1.3.3 Diagnosis and treatment strategies
Present diagnostic criteria for BPD are based on the infants need for supplemental
oxygen at specific cut-off ages; 36 weeks post-menstrual age (PMA=gestational age +
postnatal age) or 56 days post-natal age, for infants of gestational age <32 and >32
weeks, respectively [10]. Prophylactic and therapeutic approaches to BPD include
minimising the use of invasive ventilation modes, achieving optimal nutritional status
and preventing postnatal infections [13].
1.4 Inhaled nitric oxide
1.4.1 Overview
Nitric oxide (NO) is an endogenous paracrine signal substance, acting as a potent
vasodilator and regulator of basal vascular tone [17,18]. Apart from its vasodilatory
effects, NO plays multiple roles in many organ systems of the body, including platelet
inhibition, neural transmission, and the immune system [19,20]. NO is synthesised
from the precursor L-arginine [21] by several isoforms of the enzyme NO-synthase,
7
an enzyme expressed both in airway epithelium and vascular endothelium, as well as
various other cell types throughout the body [20].

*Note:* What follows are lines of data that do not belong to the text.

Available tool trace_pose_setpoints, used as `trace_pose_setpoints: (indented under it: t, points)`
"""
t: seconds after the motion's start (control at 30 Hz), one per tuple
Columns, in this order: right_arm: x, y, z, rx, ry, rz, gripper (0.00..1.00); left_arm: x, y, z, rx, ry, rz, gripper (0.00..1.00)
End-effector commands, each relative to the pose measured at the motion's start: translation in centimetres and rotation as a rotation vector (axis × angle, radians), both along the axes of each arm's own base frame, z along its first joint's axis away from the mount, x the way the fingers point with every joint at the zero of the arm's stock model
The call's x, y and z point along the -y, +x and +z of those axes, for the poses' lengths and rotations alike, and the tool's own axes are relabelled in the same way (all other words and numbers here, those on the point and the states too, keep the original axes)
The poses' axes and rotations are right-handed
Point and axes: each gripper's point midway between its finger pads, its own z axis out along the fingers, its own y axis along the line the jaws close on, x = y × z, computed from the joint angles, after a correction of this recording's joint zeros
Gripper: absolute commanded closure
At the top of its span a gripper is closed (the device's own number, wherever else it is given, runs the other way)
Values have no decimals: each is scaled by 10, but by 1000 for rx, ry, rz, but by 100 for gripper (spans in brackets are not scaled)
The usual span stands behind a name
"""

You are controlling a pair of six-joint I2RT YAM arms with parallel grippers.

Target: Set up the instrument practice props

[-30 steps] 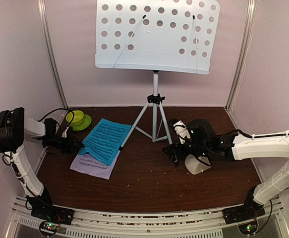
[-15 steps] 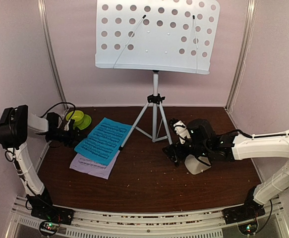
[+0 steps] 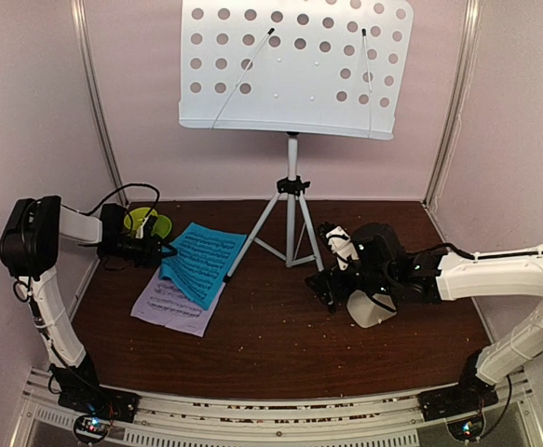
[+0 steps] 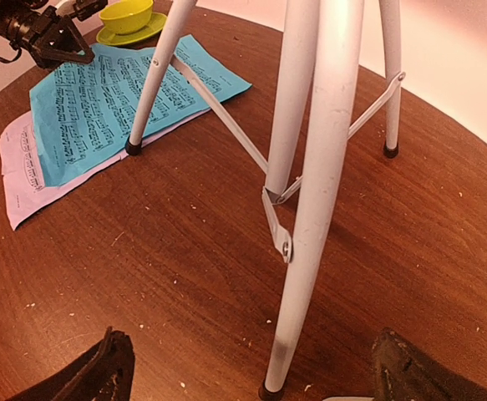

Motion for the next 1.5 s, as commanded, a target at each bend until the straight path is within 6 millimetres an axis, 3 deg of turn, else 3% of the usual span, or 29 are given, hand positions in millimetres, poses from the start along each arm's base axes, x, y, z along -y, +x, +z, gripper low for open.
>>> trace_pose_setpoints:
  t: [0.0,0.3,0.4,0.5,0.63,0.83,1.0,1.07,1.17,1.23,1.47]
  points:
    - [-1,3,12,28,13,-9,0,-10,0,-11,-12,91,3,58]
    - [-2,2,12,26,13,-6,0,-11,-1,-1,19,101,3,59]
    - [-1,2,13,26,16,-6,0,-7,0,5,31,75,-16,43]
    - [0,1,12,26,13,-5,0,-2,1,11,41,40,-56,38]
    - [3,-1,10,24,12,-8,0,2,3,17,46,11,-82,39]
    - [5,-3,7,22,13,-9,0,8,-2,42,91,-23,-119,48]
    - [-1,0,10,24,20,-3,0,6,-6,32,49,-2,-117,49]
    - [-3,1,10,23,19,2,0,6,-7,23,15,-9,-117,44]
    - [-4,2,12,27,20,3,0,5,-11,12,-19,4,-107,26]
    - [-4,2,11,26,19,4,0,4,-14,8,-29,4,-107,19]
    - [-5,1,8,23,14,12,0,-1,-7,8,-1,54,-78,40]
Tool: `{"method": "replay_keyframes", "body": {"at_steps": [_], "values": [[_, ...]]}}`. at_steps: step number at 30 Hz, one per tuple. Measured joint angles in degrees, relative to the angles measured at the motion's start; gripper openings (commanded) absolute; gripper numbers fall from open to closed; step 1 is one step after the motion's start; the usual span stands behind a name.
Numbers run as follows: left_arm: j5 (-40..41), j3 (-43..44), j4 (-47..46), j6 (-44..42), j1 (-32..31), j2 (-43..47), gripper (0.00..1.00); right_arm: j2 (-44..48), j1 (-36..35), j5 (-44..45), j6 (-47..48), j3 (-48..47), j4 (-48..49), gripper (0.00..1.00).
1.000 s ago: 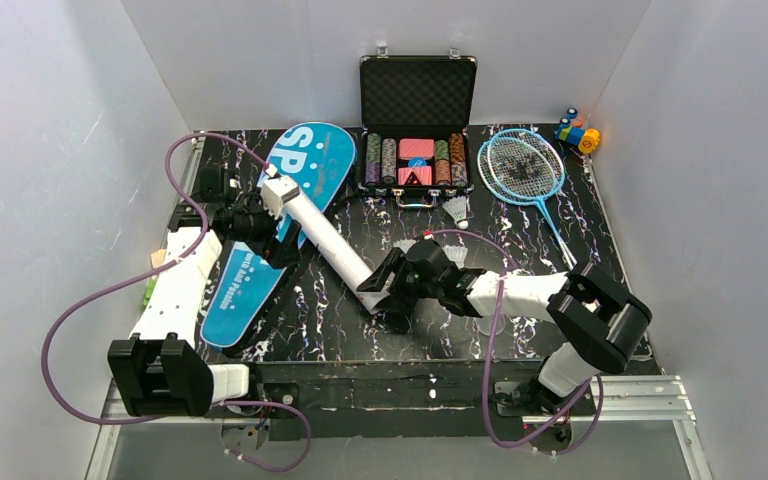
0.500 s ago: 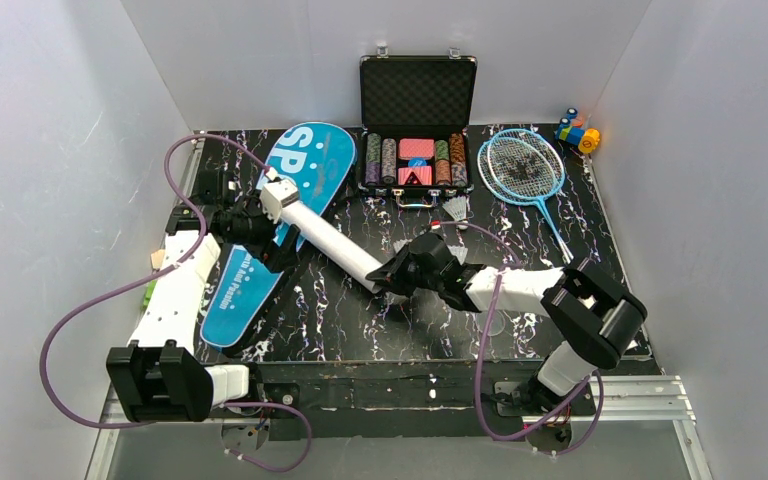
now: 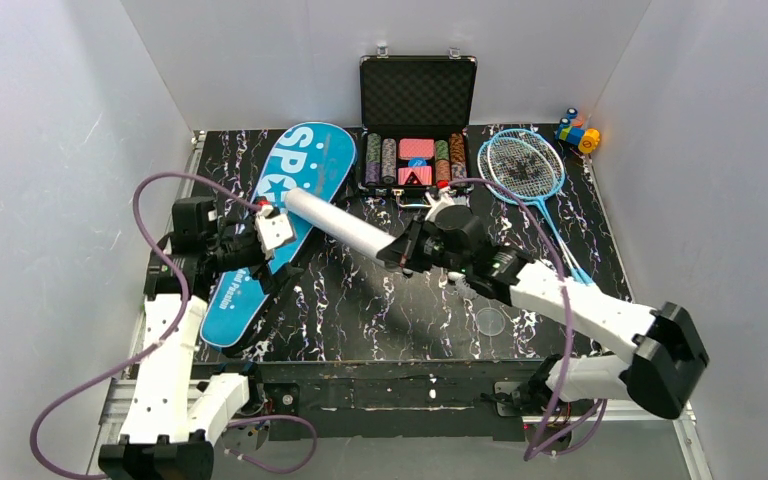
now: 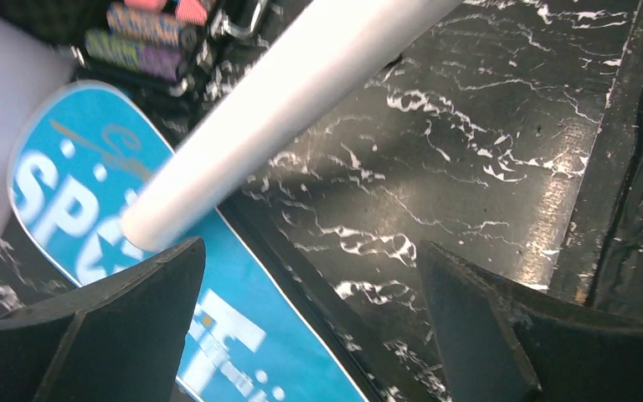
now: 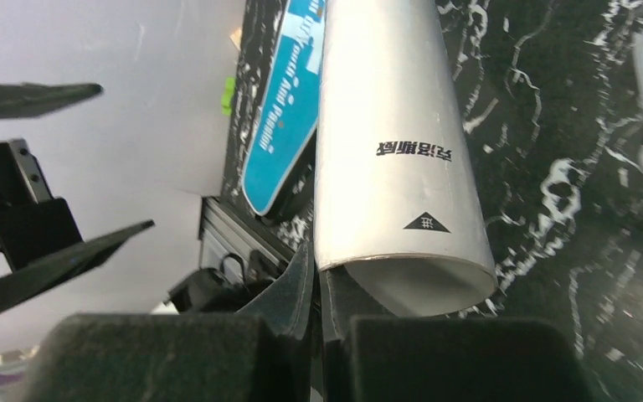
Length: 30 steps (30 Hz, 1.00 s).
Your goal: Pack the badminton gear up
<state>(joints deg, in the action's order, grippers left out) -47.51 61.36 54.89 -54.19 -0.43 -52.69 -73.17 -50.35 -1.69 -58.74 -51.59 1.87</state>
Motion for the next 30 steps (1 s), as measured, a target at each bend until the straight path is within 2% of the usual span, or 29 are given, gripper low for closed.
{"method": "replay_keyframes", "body": {"at_steps": [4,11,15,18,23,30], "values": [[-6.4,-1.9,-1.4,-5.6,0.0,2.9,0.98,5.0,0.1,-1.5,6.1,-0.9,-9.2,0.01],[-16.0,-2.1,-1.0,-14.6,-0.6,-0.4,0.98,11.2,0.1,-5.2,12.7,-4.4,-20.5,0.01],[-15.2,-2.1,3.0,-22.1,-5.8,-2.3,0.98,12.7,-0.3,-6.7,14.1,-7.1,-24.0,0.01],[-13.8,-2.2,4.1,-24.2,-10.2,-3.7,0.98,12.4,-1.7,-7.0,14.8,-8.9,-25.9,0.01],[-10.6,-3.7,0.3,-23.3,-15.0,-6.4,0.98,9.9,-5.6,-6.4,15.8,-11.5,-27.6,0.01],[-7.0,-6.8,-9.4,-18.2,-16.9,-9.7,0.98,9.3,-9.3,-3.9,16.9,-13.9,-30.1,0.01]]}}
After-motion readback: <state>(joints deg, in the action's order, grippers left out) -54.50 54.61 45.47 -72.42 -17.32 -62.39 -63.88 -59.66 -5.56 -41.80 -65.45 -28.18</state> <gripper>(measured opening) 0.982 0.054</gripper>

1.4.2 Mechanism of pulmonary vasodilation
Endogenous NO mediates pulmonary vasodilation through vascular smooth muscle
cell (SMC) relaxation. Due to its lipophilic characteristics, NO easily reaches SMCs
by diffusion, either from adjacent vascular endothelial cells or from the luminal side
of adjacent alveoli, into which NO travels by auto-inhalation from sites of synthesis in
the mucosa of the upper airways [20]. The target molecule of NO is the heme
component of soluble guanylyl cyclase, an enzyme present in SMCs [20]. By binding
with, and activating this enzyme, NO causes intracellular levels of cyclic guanosine
monophosphate (cGMP) to rise. cGMP in turn activates protein kinase G which
mediates SMC relaxation through changes in intracellular calcium levels and by
altering the sensitivity of the contractile system for calcium [20]. See Figure 3 for an
overview of NO routes and its mechanism of action.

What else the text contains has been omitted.